**To do:**
Nothing may be dropped or added when the entries below are copied.

Records from a dataset

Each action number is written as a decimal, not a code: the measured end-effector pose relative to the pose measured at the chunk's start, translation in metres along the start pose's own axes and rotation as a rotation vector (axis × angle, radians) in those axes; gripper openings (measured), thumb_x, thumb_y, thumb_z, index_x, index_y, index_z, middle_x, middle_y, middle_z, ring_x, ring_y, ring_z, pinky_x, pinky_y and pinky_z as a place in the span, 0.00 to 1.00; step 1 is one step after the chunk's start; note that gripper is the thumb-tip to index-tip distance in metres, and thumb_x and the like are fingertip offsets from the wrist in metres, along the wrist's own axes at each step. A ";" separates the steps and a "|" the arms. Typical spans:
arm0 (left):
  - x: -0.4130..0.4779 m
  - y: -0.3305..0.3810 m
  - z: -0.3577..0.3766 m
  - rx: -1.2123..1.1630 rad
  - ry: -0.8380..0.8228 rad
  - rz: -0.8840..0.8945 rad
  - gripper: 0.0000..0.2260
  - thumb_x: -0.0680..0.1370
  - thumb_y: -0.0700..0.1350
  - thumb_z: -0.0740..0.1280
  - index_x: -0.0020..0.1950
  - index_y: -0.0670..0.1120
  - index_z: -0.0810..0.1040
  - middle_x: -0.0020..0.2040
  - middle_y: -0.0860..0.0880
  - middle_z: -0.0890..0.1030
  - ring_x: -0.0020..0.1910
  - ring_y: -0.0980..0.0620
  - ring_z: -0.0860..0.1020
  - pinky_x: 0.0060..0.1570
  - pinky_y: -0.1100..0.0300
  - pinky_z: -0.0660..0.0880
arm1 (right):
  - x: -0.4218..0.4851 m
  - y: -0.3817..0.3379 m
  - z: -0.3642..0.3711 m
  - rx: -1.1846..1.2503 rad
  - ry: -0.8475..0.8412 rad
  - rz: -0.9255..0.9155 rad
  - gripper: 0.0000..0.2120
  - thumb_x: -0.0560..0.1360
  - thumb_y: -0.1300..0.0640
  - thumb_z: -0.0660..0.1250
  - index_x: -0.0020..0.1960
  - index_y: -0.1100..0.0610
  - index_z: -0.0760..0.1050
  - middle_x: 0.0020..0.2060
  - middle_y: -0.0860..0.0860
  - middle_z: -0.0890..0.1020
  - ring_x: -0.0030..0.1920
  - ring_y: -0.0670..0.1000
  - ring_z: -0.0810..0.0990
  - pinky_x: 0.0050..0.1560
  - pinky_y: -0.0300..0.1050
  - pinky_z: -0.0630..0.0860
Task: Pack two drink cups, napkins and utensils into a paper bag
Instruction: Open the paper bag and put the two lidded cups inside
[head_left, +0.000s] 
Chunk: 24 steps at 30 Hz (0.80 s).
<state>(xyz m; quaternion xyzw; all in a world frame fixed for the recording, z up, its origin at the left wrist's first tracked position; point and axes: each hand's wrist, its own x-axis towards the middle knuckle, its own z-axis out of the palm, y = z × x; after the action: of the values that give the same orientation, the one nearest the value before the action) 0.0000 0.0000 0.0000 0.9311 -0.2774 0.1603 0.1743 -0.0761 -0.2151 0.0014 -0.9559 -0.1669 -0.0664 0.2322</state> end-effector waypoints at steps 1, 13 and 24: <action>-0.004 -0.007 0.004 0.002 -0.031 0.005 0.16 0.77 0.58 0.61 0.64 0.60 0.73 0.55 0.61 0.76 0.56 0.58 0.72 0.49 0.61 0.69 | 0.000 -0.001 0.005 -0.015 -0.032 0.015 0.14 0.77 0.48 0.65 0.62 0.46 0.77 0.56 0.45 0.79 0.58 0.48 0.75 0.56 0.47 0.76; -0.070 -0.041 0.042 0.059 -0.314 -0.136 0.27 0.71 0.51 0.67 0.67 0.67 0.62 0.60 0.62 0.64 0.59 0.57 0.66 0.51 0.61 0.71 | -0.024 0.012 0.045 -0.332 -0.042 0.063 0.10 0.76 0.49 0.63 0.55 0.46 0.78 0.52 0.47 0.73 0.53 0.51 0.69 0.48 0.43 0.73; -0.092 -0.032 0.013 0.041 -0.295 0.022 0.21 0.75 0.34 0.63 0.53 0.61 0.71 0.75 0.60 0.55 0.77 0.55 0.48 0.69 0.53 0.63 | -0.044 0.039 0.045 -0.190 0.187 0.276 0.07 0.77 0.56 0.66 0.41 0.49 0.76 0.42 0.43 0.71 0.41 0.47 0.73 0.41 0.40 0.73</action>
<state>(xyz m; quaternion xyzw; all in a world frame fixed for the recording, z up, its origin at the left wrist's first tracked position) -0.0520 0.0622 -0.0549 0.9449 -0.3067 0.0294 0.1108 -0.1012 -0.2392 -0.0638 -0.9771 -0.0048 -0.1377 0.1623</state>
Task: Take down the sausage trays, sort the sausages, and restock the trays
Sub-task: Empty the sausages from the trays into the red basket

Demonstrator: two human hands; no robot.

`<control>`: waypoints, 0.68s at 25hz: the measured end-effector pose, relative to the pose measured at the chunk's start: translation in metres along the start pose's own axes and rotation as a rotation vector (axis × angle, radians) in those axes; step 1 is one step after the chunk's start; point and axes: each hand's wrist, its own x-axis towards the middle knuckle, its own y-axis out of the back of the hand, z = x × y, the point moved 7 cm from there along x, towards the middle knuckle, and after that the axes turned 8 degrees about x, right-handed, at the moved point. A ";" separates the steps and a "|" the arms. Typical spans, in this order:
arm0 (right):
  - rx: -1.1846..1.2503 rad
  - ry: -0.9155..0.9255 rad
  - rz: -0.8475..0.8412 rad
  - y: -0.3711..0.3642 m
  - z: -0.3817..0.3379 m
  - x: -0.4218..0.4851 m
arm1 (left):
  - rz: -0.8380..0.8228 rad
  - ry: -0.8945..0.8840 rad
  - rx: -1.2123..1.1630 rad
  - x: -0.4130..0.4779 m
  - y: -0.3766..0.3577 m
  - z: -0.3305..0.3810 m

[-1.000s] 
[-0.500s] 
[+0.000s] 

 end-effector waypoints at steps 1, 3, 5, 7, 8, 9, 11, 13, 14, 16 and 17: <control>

**Response to this task:**
Each action number is written as a decimal, not a code: the measured end-effector pose relative to the pose measured at the chunk's start, translation in metres along the start pose's own axes and rotation as a rotation vector (axis × angle, radians) in those axes; gripper openings (measured), thumb_x, thumb_y, thumb_z, index_x, index_y, index_z, middle_x, middle_y, middle_z, ring_x, ring_y, ring_z, pinky_x, pinky_y and pinky_z as a place in the span, 0.00 to 1.00; step 1 is one step after the chunk's start; note that gripper is the thumb-tip to index-tip distance in metres, and thumb_x and the like are fingertip offsets from the wrist in metres, along the wrist's own axes at each step. A ";" separates the steps and a "|" the arms. Typical spans:
arm0 (left):
  - x: -0.4130..0.4779 m
  - y: -0.3305..0.3810 m
  - z: -0.3577..0.3766 m
  - rx: -1.2123..1.1630 rad
  - ry: -0.8380..0.8228 rad
  - rz: -0.8840..0.8945 rad
  - gripper: 0.0000..0.2260
  - thumb_x: -0.0680..0.1370
  - thumb_y: -0.0700..0.1350
  - thumb_z: -0.0740..0.1280
  - index_x: -0.0020..0.1950
  - index_y: -0.0670..0.1120
  - index_z: -0.0810..0.1040
  - middle_x: -0.0020..0.2040
  - middle_y: -0.0860..0.0880
  - middle_z: -0.0890..0.1030
  - ring_x: -0.0020..0.1910
  - ring_y: -0.0980..0.0620
  - ring_z: -0.0860..0.1020
  - pinky_x: 0.0060..0.1570
  - pinky_y: -0.1100..0.0300
  - pinky_z: -0.0660..0.0880
arm1 (right):
  - x: -0.4218..0.4851 m
  - y: -0.3817..0.3379 m
  - z: -0.3642..0.3711 m
  - rx: -1.1846..1.2503 rad
  - ry: -0.8475..0.8412 rad
  - rz: -0.9255..0.9155 rad
  - gripper: 0.0000..0.2120
  - thumb_x: -0.0560..0.1360
  - thumb_y: -0.1300..0.0640
  - thumb_z: -0.0660..0.1250
  - index_x: -0.0020..0.1960
  - index_y: -0.1100..0.0610
  - index_z: -0.0760..0.1050
  - middle_x: 0.0020..0.2060
  - middle_y: -0.0860..0.0860
  - middle_z: -0.0890..0.1020
  - ring_x: -0.0030..0.1920
  - ring_y: -0.0670..0.1000
  - ring_z: -0.0810..0.0990
  - pinky_x: 0.0050..0.1560
  - pinky_y: -0.0300..0.1050
  - pinky_z: -0.0630..0.0860
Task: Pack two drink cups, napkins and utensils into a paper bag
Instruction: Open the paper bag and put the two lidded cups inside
[head_left, +0.000s] 
Chunk: 24 steps at 30 Hz (0.80 s).
<state>(xyz m; quaternion xyzw; all in a world frame fixed for the recording, z up, its origin at the left wrist's first tracked position; point and axes: each hand's wrist, its own x-axis towards the middle knuckle, its own z-axis out of the palm, y = z × x; after the action: of the values that give the same orientation, the one nearest the value before the action) 0.0000 0.0000 0.0000 0.9311 -0.2774 0.1603 0.1743 -0.0761 -0.2151 0.0014 -0.9559 -0.1669 -0.0664 0.2322</state> end-effector waypoints at steps 1, 13 and 24: <action>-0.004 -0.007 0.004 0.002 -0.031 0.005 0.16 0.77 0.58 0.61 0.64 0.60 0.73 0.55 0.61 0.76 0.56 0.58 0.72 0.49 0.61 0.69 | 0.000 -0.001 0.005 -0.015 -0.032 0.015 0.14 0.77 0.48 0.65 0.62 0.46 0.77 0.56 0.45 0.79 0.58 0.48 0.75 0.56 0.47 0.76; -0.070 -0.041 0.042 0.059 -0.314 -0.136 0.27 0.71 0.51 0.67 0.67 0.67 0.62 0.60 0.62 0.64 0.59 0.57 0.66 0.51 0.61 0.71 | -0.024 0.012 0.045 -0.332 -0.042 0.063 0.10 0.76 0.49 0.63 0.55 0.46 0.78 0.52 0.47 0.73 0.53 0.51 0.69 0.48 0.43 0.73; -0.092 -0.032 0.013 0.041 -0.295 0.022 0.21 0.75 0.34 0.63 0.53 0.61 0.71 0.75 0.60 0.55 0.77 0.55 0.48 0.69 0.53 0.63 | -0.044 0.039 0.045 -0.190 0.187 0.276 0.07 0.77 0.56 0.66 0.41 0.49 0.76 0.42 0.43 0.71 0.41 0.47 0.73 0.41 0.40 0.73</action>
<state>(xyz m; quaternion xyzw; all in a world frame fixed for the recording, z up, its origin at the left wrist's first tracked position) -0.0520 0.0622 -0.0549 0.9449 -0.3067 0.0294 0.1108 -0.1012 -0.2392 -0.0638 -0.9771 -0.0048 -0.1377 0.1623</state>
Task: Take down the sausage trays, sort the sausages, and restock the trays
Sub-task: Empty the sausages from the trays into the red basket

Demonstrator: two human hands; no robot.

`<control>`: waypoints, 0.68s at 25hz: the measured end-effector pose, relative to the pose measured at the chunk's start: translation in metres along the start pose's own axes and rotation as a rotation vector (axis × angle, radians) in those axes; step 1 is one step after the chunk's start; point and axes: each hand's wrist, its own x-axis towards the middle knuckle, its own y-axis out of the back of the hand, z = x × y, the point moved 7 cm from there along x, towards the middle knuckle, and after that the axes turned 8 degrees about x, right-handed, at the moved point. A ";" separates the steps and a "|" the arms. Typical spans, in this order:
arm0 (right):
  - rx: -1.1846..1.2503 rad
  - ry: -0.9155..0.9255 rad
  - rz: -0.8475..0.8412 rad
  - y: -0.3711..0.3642 m
  - z: -0.3817..0.3379 m
  - x: -0.4218..0.4851 m
arm1 (left):
  - rz: -0.8380..0.8228 rad
  - ry: -0.8945..0.8840 rad
  - rx: -1.2123..1.1630 rad
  - x: -0.4130..0.4779 m
  - y: -0.3766..0.3577 m
  - z: -0.3305..0.3810 m

[-1.000s] 
[-0.500s] 
[+0.000s] 

 end-effector waypoints at steps 1, 3, 5, 7, 8, 9, 11, 13, 14, 16 and 17: <control>

This answer requires no additional content.